John Paul Mejia, national spokesperson for the Sunrise Movement political action group, first experienced the climate crisis at age 16. In 2017, Hurricane Irma forced him and his mom to evacuate their Miami home, along with a record-breaking 6.5 million other Florida residents who jammed the highways as they fled. Mejia’s home was spared, but he noticed that people faced disproportionate harms from the storm depending on their race and class.

The Sunrise Movement has previously urged Biden to treat climate change as an emergency. Asked whether the president was doing enough to address the climate crisis, Mejia was unequivocal: “No.”

Biden started strong with executive orders halting oil leasing in Alaska’s Arctic National Wildlife Refuge, cancelling the Keystone XL pipeline, and committing $10bn to a Civilian Climate Corps to employ people to take care of their communities – but since then, progress has stalled, Mejia said.

While Biden has supported offshore wind energy projects, he has also announced new oil and gas leases, breaking a campaign promise, and backed the construction of pipelines opposed by environmental groups and Indigenous communities.
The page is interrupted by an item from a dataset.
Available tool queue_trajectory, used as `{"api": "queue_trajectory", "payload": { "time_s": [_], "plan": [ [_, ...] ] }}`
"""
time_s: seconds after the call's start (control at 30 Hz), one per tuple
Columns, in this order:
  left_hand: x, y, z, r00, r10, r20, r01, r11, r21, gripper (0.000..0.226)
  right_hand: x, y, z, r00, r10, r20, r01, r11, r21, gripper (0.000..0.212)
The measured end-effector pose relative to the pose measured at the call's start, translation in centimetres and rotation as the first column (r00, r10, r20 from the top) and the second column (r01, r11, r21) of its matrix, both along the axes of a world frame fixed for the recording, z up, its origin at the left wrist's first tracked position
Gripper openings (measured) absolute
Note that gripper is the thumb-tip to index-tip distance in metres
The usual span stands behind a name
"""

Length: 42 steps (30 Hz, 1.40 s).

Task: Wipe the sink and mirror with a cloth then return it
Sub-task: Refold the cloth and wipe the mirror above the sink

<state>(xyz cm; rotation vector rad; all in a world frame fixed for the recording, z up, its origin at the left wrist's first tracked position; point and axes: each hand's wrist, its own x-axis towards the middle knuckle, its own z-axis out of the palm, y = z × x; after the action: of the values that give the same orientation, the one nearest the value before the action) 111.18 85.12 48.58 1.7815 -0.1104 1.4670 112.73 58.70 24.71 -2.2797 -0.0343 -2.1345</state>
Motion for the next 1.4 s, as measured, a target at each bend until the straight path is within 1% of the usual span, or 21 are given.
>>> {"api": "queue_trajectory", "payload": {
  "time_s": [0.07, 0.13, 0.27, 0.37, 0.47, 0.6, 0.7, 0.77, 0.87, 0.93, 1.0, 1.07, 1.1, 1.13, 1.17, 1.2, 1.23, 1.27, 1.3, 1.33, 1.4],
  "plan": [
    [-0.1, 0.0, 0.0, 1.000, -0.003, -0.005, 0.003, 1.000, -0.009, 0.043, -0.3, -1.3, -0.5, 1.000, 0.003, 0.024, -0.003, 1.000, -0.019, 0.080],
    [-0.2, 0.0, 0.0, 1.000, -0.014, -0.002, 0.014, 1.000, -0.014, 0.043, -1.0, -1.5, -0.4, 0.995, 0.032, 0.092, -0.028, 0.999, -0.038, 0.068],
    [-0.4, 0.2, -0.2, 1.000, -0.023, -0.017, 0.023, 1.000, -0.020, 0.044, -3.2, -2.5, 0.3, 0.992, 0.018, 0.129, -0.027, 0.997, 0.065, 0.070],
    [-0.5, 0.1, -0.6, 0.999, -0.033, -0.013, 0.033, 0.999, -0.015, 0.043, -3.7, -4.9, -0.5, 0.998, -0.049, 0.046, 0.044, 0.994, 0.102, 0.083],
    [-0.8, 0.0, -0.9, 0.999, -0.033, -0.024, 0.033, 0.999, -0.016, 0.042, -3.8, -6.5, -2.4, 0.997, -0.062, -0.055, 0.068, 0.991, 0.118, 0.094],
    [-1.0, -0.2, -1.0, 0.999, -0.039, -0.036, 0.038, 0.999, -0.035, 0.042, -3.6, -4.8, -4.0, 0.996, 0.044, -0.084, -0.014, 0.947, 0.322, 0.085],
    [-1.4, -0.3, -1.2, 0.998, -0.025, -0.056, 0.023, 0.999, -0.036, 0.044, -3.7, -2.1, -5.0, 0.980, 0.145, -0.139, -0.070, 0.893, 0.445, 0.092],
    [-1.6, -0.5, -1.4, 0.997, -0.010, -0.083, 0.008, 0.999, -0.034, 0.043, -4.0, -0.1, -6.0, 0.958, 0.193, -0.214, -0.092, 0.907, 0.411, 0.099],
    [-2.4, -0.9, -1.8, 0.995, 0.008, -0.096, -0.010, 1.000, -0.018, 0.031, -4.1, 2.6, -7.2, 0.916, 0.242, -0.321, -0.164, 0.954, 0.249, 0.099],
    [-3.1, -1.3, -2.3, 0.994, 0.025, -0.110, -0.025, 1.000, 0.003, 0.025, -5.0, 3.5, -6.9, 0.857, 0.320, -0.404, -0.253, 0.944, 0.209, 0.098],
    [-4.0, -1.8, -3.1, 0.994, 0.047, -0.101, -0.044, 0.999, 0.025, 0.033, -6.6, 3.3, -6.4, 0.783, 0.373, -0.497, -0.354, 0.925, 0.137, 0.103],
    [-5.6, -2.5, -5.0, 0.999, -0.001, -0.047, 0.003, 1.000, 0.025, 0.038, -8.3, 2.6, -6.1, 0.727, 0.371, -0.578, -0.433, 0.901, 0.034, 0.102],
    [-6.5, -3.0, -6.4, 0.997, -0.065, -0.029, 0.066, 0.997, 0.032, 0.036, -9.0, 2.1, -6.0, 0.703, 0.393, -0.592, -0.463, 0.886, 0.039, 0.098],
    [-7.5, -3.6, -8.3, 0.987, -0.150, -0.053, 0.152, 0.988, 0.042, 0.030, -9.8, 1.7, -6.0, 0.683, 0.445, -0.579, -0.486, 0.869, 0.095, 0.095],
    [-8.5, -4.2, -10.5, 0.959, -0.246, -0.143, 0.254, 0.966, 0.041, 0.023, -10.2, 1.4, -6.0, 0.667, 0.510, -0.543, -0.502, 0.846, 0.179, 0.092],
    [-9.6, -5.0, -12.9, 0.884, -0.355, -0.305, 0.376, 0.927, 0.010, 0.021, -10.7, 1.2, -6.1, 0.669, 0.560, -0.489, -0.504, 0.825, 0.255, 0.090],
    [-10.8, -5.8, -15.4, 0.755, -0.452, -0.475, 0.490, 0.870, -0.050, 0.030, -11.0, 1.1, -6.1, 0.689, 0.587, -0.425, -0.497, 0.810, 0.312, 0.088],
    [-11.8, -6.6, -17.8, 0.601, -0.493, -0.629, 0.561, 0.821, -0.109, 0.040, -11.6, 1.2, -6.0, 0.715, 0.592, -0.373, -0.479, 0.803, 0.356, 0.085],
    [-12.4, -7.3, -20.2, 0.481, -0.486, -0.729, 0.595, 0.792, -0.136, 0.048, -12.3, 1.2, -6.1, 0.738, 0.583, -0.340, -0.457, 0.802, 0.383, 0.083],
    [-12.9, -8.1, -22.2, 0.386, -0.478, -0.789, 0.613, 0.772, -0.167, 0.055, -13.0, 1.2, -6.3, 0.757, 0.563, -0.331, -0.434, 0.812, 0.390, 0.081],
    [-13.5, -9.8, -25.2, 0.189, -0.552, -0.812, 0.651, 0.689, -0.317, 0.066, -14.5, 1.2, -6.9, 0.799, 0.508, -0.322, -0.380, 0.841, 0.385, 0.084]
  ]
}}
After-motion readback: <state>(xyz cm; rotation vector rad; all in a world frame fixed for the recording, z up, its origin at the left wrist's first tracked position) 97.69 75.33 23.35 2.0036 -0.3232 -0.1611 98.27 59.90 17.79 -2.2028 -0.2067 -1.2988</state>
The recent Center for Biological Diversity report asserts that Biden’s record on climate action is “confused, breaks key campaign promises, and warrants clearer and more progressive leadership”.

“He has every opportunity to recommit to his climate mandate that young people and the vast majority of people across this country elected him on,” Mejia told Al Jazeera. “He can do that by activating emergency powers and delivering executive action to tackle the climate crisis.”